L’homme devient son propre maître lorsqu’il atteint son âge de raison.
L'auteur avance que les individus n'aliènent leur liberté que pour leur propre
utilité. Cela suggère que les individus consentent à être gouvernés dans le but
d'assurer leur bien-être et leur intérêt commun.
L'auteur souligne que céder à la force est un acte dicté par la nécessité plutôt
que par la volonté. Il suggère que la soumission à la force n'est au mieux qu'un
acte de prudence pour éviter des conséquences négatives, mais pas un devoir
moral ou légitime.
Rousseau questionne la légitimité de l'esclavage individuel en comparant celui-
ci à l'aliénation de la liberté d'un peuple envers un roi. Il souligne que la vente
de la liberté d'un individu pour devenir esclave est différente de la soumission
d'un peuple à un roi, car les sujets n'obtiennent pas de bénéfices tangibles en
échange de leur soumission.
Chapitre IV: Rousseau souligne un problème, comment faire pour créer une
association collective sans compromettre sa liberté. Il faut donc trouver un
moyen, compromis afin de la préserver. Le contrat social est présenté comme
la solution au problème fondamental posé. Il propose une forme d’association
où chaque individu s’unissant à tous, n’obéit pourtant qu’à lui-même et reste
aussi libre qu’auparavant. Ce contrat social établit les bases d’une société civile
où les droits individuels sont préservés tout en assurant la protection et la
sécurité collectives. (On peut penser à des valeurs démocratiques, république
qui s’appuie sur le contrat social lors du fondement ?)
Chapitre XIII: +JUSTICE
Le passage de l'état de nature à l'état civil transforme l'individu. Il ne se repose
plus sur l'instinct, mais se conduit selon la justice ; « il donn[e] à ses actions la
moralité qui leur manquait auparavant ». Plutôt que d'écouter ses seuls
penchants égoïstes, il doit regarder ailleurs que lui-même. Il est absolument
gagnant de s'être donné à l’État : « quoiqu'il se prive dans l'Etat de plusieurs
avantages qu'il tient de la nature, il en regagne de si grands, ses facultés
s'exercent & se développent, ses idées s'entendent, ses sentiments
s'ennoblissent ». Le contrat, « d'un animal stupide & borné, fit un être
intelligent & un homme ».
Le contrat fait perdre à l'homme « sa liberté naturelle & un droit illimité à tout
ce qui le tente et qu'il peut atteindre ». Mais ce qu'il gagne est infiniment plus
grand : « la liberté civile & la propriété de tout ce qu'il possède ». La propriété,
ici, n'est pas « l'effet de la force ou le droit du premier occupant », mais est
fondé sur un titre positif.
SOCIETE :
Rousseau souligne que la première des sociétés naturelle est la famille. Lorsque
le fils n’a plus besoin du père, il ne lui obéit plus et le père ne lui doit plus les
soins. Si la famille continue d’exister, c’est par convention.

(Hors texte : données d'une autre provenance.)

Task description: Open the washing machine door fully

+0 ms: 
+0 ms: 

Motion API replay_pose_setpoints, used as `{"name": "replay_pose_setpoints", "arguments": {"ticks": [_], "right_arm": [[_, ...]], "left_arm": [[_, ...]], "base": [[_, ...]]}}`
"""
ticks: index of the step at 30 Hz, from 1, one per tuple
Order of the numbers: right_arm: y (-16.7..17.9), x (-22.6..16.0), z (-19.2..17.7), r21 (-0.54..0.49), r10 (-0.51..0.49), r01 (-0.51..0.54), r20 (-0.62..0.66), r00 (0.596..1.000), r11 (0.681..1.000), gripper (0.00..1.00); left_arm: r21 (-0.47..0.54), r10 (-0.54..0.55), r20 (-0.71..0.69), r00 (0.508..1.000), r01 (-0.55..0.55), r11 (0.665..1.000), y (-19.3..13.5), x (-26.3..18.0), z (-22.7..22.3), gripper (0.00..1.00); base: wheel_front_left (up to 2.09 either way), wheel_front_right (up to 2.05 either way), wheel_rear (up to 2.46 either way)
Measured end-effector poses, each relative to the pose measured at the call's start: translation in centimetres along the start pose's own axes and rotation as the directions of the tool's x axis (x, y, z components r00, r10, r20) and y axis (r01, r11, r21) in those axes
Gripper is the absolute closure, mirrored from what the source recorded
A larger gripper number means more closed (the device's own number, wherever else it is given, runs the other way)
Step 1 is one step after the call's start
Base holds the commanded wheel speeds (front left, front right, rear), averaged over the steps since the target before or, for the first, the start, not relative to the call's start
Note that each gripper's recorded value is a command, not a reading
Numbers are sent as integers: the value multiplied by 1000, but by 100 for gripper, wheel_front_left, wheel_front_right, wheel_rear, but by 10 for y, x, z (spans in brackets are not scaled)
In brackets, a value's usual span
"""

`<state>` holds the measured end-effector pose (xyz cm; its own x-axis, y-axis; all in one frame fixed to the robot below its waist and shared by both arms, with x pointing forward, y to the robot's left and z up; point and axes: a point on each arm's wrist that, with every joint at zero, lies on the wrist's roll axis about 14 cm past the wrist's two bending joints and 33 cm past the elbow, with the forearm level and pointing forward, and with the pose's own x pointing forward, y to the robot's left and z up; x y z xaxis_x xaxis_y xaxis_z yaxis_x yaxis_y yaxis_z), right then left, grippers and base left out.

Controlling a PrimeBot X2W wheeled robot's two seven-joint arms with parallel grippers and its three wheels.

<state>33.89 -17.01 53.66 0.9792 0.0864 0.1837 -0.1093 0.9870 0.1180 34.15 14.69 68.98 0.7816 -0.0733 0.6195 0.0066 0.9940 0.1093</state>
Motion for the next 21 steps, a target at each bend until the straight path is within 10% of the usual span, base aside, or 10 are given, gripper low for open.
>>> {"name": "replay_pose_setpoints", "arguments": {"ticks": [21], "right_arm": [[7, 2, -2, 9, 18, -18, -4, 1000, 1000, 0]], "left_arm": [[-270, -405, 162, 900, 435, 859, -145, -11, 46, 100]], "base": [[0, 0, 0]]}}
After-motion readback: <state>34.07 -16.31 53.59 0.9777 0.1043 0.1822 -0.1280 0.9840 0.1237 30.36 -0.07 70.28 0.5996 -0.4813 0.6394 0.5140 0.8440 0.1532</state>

Pacte social (Chapitre VI)
Rousseau explique que l’homme ne peut plus surmonter les obstacles qu’il
rencontre contre sa conservation, il est donc nécessaire qu’il revoit sa manière
de fonctionner pour qu’il puisse continuer à avancer. Nécessité de surmonter
les obstacles en s’unissant ?
L’homme doit s’unir pour surmonter les obstacles qu’il rencontre. (Prémices de
la révolution, démocratie ?). L’homme contribue à la force collective tout en
préservant ses intérêts et libertés (démocratie?).